Boris Johnson's Brexit minister has blamed Theresa May for problems with the implementation of border arrangements for Northern Ireland.
Lord Frost told members of the Northern Ireland Assembly on Friday that current issues with the Northern Ireland Protocol were "to a very large degree" the fault of negotiations under Mr Johnson's predecessor as prime minister.
The protocol - agreed and signed by Mr Johnson and which replaced Mrs May's "backstop" - is designed to avoid a post-Brexit hard border on the island of Ireland and is a key part of the UK's divorce deal with the EU.
However, Mr Johnson has said the current implementation of the protocol - which keeps Northern Ireland within much of the EU's single market and customs rules - is having a "damaging impact" on the people of Northern Ireland.

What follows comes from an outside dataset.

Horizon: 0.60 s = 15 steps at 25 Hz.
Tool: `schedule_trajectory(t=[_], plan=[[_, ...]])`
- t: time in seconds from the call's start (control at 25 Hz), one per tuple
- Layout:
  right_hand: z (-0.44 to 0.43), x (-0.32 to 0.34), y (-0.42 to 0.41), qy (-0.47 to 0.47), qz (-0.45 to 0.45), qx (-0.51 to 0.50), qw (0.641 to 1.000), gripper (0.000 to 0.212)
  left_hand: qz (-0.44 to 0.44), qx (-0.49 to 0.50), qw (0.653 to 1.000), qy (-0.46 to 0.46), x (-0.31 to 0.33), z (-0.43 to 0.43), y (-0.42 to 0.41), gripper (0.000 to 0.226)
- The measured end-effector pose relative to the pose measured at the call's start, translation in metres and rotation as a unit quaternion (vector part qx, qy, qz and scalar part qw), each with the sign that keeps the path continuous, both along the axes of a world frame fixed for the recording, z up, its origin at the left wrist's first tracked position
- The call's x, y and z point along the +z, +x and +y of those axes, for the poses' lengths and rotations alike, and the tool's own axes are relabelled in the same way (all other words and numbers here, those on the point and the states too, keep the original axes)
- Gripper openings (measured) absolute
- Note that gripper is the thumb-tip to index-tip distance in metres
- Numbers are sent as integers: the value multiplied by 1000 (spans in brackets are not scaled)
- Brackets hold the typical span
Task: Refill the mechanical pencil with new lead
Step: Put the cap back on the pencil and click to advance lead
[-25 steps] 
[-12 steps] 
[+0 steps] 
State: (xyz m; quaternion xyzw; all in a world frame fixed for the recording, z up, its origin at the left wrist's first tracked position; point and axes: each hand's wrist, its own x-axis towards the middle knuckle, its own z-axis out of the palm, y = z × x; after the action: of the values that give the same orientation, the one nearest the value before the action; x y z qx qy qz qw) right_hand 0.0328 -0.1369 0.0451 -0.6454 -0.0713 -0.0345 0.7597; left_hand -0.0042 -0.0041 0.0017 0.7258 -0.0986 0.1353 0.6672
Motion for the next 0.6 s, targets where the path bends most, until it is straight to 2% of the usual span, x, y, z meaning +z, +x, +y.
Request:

Lord Frost is seeking adjustments to the implementation of the protocol and told assembly members on Friday that it should not be looked at as a "sort of definitive text".
DUP member Christopher Stalford, whose party is opposed to the protocol due to concerns of new trade barriers between Great Britain and Northern Ireland, suggested Lord Frost had been left to "clean up the mess" of the protocol.
Mr Stalford quoted Mrs May's former chief of staff, Lord Barwell, who last month claimed Mr Johnson's government knew the protocol "was a bad deal" but intended to "wriggle out of it later".
Lord Frost responded: "We intend to implement what we signed up to but it's the fact of implementation that's causing the problem.
"I would say that it was the inheritance that we inherited from the previous government and from the previous negotiating team that has been a significant part of the difficulty, and the reason the protocol is shaped as it is, is because we had a particular inheritance from the previous team who could not get their deal, rightly in my view, through parliament.
"Unfortunately we were not able to go back to scratch and do things in a different way and I think the previous team are to a very large degree responsible for some of the infelicities in this protocol and the Withdrawal Agreement that we might be better without but unfortunately we are where we are."
Lord Frost this week announced the UK government would "set out our approach" to the protocol within the next two weeks, as he called for a "new balance" in its implementation.
He told assembly members: "It's not reasonable to say, given that the situation has changed in various ways and given that parts of the protocol remained to be worked out, that it is a definitive text and as of October 2019 that's it and there's nothing more to say."